_Available records_
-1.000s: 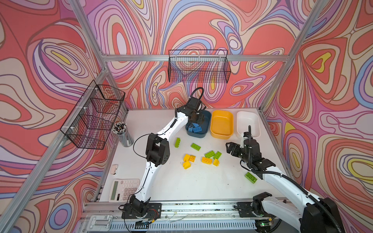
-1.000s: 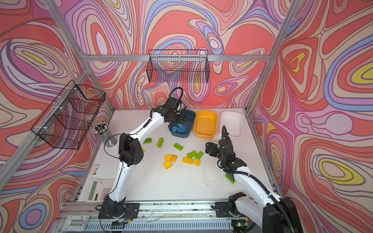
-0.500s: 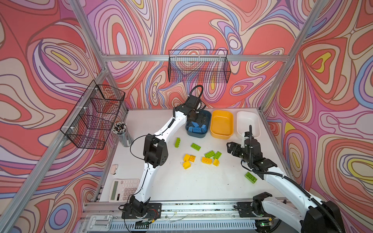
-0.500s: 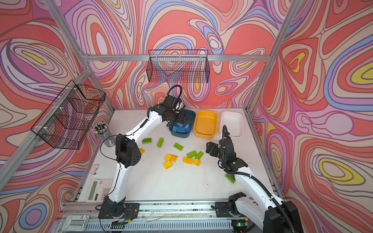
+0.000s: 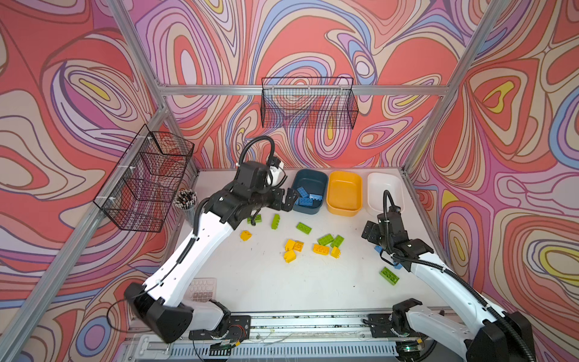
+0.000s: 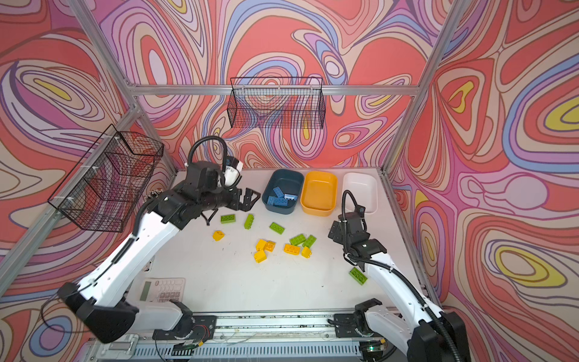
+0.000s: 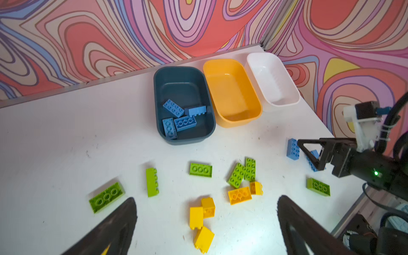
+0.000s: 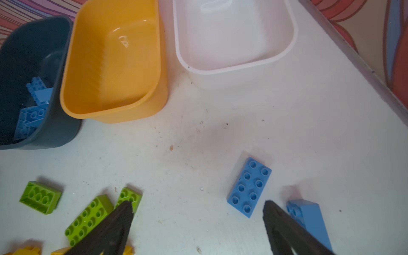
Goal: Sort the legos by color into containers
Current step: 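Withdraw the left gripper while the right gripper lowers onto a blue brick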
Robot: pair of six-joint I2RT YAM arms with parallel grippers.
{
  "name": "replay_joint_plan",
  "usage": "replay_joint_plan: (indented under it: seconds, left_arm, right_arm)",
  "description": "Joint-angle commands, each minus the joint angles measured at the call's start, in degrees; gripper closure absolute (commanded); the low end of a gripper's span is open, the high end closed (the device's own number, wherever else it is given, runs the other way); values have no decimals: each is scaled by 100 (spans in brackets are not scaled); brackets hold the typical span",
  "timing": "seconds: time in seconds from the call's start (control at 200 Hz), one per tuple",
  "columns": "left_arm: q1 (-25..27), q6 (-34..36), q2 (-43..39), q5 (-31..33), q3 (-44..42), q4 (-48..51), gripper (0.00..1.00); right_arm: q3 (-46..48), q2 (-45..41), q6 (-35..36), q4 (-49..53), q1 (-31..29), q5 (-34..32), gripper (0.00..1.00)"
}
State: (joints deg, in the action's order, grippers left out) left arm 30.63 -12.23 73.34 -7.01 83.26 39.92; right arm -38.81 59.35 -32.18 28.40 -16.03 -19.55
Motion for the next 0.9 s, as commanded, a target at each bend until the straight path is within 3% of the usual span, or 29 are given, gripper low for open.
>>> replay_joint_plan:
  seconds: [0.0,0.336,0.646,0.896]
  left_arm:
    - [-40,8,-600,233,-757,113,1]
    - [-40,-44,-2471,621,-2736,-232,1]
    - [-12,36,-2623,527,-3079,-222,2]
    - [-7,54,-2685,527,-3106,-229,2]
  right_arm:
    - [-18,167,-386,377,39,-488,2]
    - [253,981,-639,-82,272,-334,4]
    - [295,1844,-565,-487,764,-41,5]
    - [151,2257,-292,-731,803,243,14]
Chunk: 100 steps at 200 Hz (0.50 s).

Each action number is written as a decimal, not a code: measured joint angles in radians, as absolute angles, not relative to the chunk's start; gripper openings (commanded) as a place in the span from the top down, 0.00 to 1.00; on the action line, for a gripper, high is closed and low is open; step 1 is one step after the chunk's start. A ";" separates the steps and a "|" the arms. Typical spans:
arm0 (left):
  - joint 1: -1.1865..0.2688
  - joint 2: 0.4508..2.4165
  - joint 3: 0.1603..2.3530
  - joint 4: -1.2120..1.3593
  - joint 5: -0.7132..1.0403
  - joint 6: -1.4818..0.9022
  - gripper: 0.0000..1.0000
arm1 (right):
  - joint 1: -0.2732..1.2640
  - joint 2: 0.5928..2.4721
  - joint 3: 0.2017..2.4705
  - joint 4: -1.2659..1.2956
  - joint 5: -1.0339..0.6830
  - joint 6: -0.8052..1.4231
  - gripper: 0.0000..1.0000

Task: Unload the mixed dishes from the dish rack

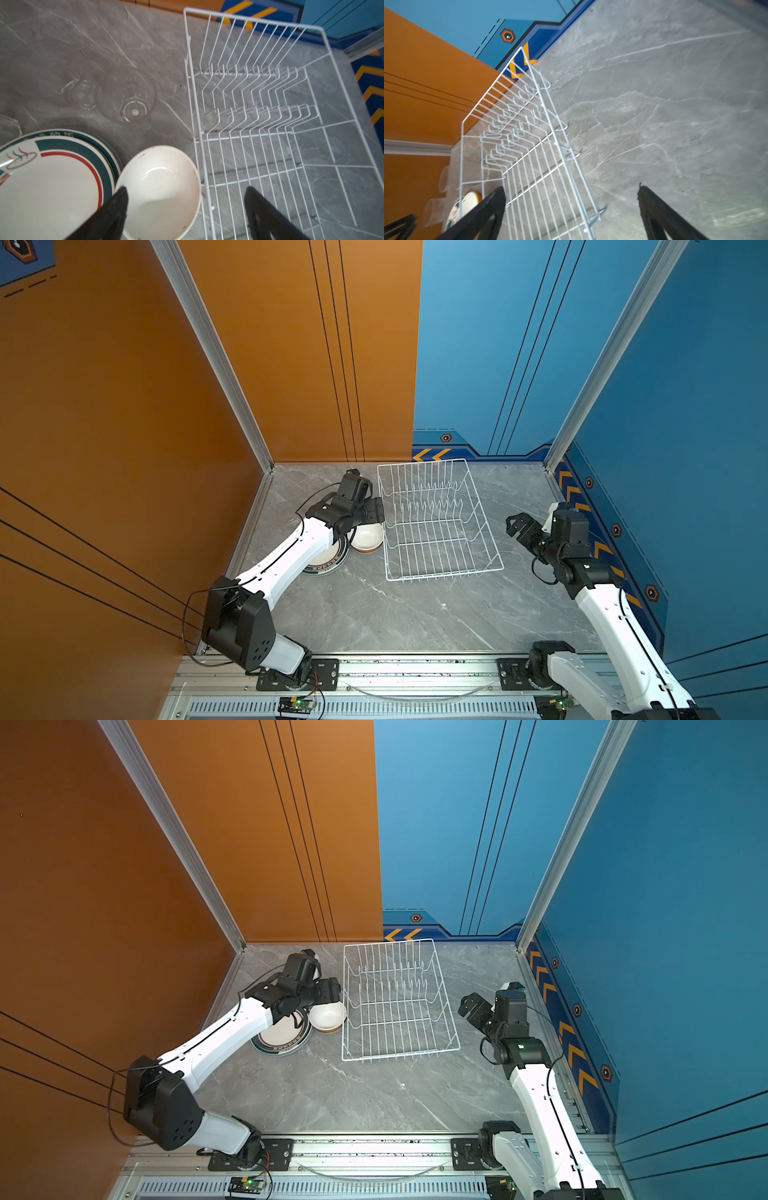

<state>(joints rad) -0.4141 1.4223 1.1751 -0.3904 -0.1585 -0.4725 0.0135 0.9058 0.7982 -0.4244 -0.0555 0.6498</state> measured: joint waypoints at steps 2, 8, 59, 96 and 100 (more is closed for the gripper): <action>-0.407 1.411 1.161 -0.376 -0.166 -0.463 0.02 | 0.012 0.902 0.795 -0.417 -0.039 0.641 0.00; -0.386 1.383 1.123 -0.333 -0.187 -0.452 0.02 | 0.012 0.889 0.783 -0.392 0.004 0.619 0.00; -0.226 1.256 0.714 0.142 -0.409 -0.244 0.02 | 0.005 0.807 0.507 -0.043 0.341 0.400 0.00; -0.183 1.292 0.514 0.388 -0.480 -0.118 0.02 | -0.019 0.779 0.296 0.138 0.498 0.318 0.00; -0.183 1.296 0.503 0.402 -0.480 -0.111 0.02 | -0.023 0.779 0.290 0.146 0.504 0.316 0.00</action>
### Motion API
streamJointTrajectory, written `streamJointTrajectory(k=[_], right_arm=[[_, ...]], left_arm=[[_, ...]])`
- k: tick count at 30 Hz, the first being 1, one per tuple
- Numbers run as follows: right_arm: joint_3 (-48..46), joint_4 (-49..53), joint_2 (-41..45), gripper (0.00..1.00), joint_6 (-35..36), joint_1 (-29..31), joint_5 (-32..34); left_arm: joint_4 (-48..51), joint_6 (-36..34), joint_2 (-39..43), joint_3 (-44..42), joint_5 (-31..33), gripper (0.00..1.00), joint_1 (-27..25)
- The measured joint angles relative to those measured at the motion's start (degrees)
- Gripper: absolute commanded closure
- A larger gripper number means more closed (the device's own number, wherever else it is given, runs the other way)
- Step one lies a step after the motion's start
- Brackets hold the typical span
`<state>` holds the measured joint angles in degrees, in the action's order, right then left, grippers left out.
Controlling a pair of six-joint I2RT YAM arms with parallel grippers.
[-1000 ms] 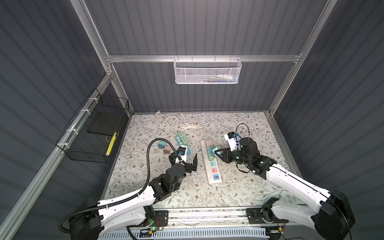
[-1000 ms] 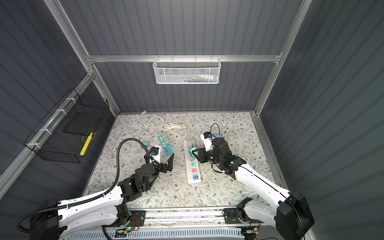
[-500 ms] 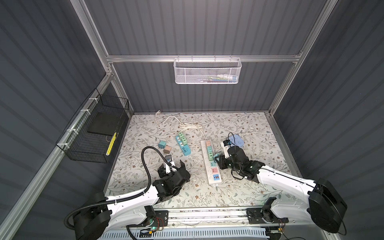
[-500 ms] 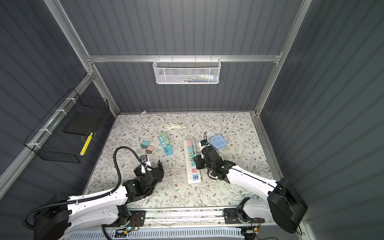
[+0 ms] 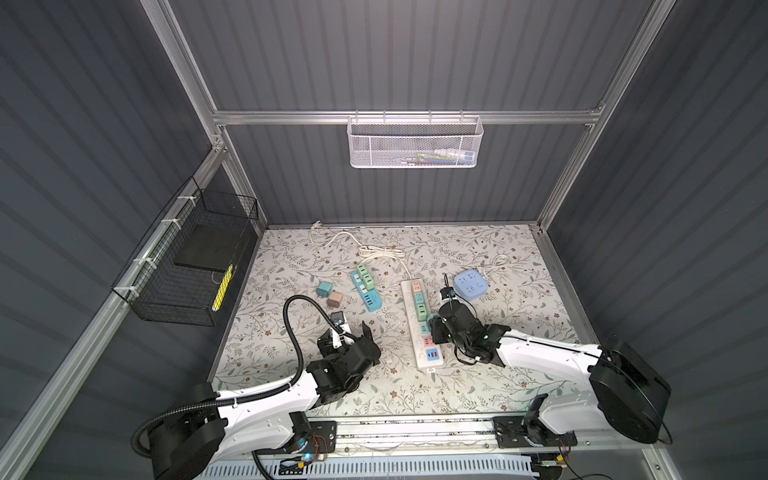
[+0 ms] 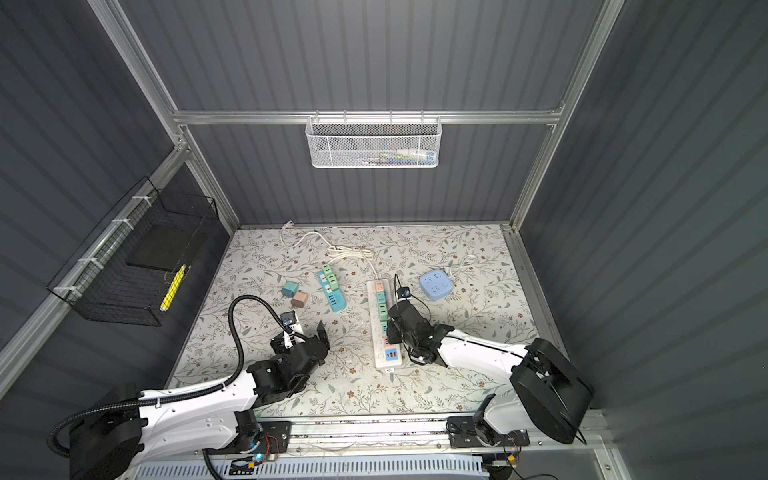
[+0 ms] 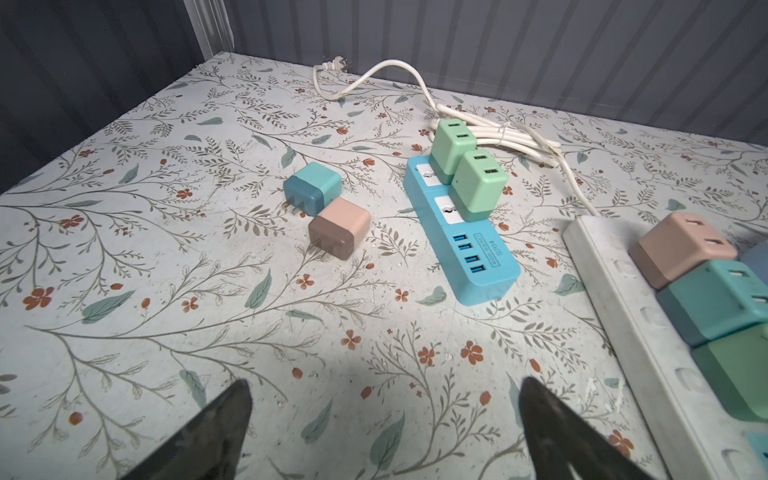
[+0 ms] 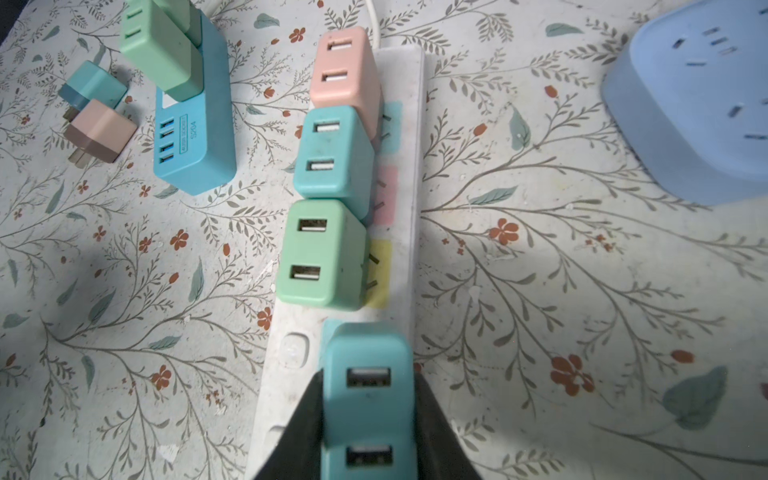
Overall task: Insert the plug
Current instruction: 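Lower teal adapter into the socket beside the green adapter and open right gripper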
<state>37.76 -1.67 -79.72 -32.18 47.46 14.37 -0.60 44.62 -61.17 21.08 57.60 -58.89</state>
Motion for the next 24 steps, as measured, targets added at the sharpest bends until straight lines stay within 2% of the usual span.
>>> streamJointTrajectory(k=[12,24], right_arm=[[3.4,1.6,-3.1,0.83,-1.9,3.2,3.8],[5.8,4.7,-4.9,0.83,-4.1,3.8,6.6]], left_arm=[[-2.0,-1.1,3.1,-1.7,-0.2,0.0,0.0],[-1.0,-1.1,5.3,-1.9,-0.2,0.0,0.0]])
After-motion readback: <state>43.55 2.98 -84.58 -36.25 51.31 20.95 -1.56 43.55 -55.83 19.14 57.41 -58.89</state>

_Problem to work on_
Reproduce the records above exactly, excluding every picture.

_Exercise response_
-1.000s: 
-1.000s: 
-0.500s: 
-0.500s: 
+0.000s: 
+0.000s: 
+0.000s: 
+0.000s: 
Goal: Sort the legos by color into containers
Current step: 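Withdraw the left gripper while the right gripper lowers onto a blue brick
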Robot: pair of six-joint I2RT YAM arms with parallel grippers.
{
  "name": "replay_joint_plan",
  "usage": "replay_joint_plan: (indented under it: seconds, left_arm, right_arm)",
  "description": "Joint-angle commands, each minus the joint angles measured at the call's start, in degrees; gripper closure absolute (commanded); the low end of a gripper's span is open, the high end closed (the device's own number, wherever else it is given, runs the other way); values have no decimals: each is scaled by 100 (spans in brackets are not scaled); brackets hold the typical span",
  "timing": "seconds: time in seconds from the call's start (control at 200 Hz), one per tuple",
  "columns": "left_arm: q1 (-25..27), q6 (-34..36), q2 (-43..39), q5 (-31..33), q3 (-44..42), q4 (-48..51), gripper (0.00..1.00); right_arm: q3 (-46..48), q2 (-45..41), q6 (-35..36), q4 (-49..53), q1 (-31..29), q5 (-34..32), gripper (0.00..1.00)"
}
State: (joints deg, in the action's order, grippers left out) left arm 30.63 -12.23 73.34 -7.01 83.26 39.92; right arm -38.81 59.35 -32.18 28.40 -16.03 -19.55
Motion for the next 0.9 s, as commanded, a target at each bend until the straight path is within 3% of the usual span, or 29 are given, gripper low for open.
>>> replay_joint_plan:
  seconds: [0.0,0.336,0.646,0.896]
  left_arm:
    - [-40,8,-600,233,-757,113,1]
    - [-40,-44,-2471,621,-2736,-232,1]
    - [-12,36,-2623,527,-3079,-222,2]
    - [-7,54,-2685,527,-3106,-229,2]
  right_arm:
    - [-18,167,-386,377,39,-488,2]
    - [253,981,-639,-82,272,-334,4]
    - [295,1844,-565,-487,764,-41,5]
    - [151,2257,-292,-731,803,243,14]
Chunk: 100 steps at 200 Hz (0.50 s).

Each action number is written as a decimal, not a code: measured joint angles in radians, as absolute angles, not relative to the chunk's start; gripper openings (commanded) as a place in the span from the top down, 0.00 to 1.00; on the action line, for a gripper, high is closed and low is open; step 1 is one step after the chunk's start. A ";" separates the steps and a "|" the arms. Typical spans:
arm0 (left):
  - joint 1: -1.1865..0.2688
  - joint 2: 0.4508..2.4165
  - joint 3: 0.1603..2.3530
  - joint 4: -1.2120..1.3593
  - joint 5: -0.7132..1.0403
  - joint 6: -1.4818..0.9022
  - gripper: 0.0000..1.0000
arm1 (right):
  - joint 1: -0.2732..1.2640
  - joint 2: 0.5928..2.4721
  - joint 3: 0.2017..2.4705
  - joint 4: -1.2659..1.2956
  - joint 5: -1.0339..0.6830
  - joint 6: -0.8052..1.4231
  - gripper: 0.0000..1.0000

Task: Unload the mixed dishes from the dish rack


<state>(joints rad) -0.4141 1.4223 1.1751 -0.3904 -0.1585 -0.4725 0.0135 0.9058 0.7982 -0.4244 -0.0555 0.6498</state> measured: joint waypoints at steps 2, 8, 59, 96 and 100 (more is closed for the gripper): <action>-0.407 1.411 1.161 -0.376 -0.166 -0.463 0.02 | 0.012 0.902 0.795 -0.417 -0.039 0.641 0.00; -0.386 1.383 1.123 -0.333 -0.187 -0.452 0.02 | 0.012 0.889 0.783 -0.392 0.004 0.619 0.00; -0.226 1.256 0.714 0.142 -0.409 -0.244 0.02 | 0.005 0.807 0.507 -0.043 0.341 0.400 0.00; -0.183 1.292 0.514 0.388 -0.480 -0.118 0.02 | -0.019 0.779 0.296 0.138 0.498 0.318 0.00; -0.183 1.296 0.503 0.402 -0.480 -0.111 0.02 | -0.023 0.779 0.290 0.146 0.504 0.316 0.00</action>
### Motion API
streamJointTrajectory, written `streamJointTrajectory(k=[_], right_arm=[[_, ...]], left_arm=[[_, ...]])`
- k: tick count at 30 Hz, the first being 1, one per tuple
- Numbers run as follows: right_arm: joint_3 (-48..46), joint_4 (-49..53), joint_2 (-41..45), gripper (0.00..1.00), joint_6 (-35..36), joint_1 (-29..31), joint_5 (-32..34); left_arm: joint_4 (-48..51), joint_6 (-36..34), joint_2 (-39..43), joint_3 (-44..42), joint_5 (-31..33), gripper (0.00..1.00), joint_1 (-27..25)
- The measured joint angles relative to those measured at the motion's start (degrees)
- Gripper: absolute commanded closure
- A larger gripper number means more closed (the device's own number, wherever else it is given, runs the other way)
- Step one lies a step after the motion's start
- Brackets hold the typical span
`<state>` holds the measured joint angles in degrees, in the action's order, right then left, grippers left out.
Controlling a pair of six-joint I2RT YAM arms with parallel grippers.
[-1000 ms] 
[-1000 ms] 
[-500 ms] 
[-500 ms] 
[+0 ms] 
[+0 ms] 
[+0 ms] 
[+0 ms] 
Overall task: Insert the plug
Current instruction: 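Lower teal adapter into the socket beside the green adapter and open right gripper
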<state>37.76 -1.67 -79.72 -32.18 47.46 14.37 -0.60 44.62 -61.17 21.08 57.60 -58.89</state>
Motion for the next 24 steps, as measured, targets added at the sharpest bends until straight lines stay within 2% of the usual span.
>>> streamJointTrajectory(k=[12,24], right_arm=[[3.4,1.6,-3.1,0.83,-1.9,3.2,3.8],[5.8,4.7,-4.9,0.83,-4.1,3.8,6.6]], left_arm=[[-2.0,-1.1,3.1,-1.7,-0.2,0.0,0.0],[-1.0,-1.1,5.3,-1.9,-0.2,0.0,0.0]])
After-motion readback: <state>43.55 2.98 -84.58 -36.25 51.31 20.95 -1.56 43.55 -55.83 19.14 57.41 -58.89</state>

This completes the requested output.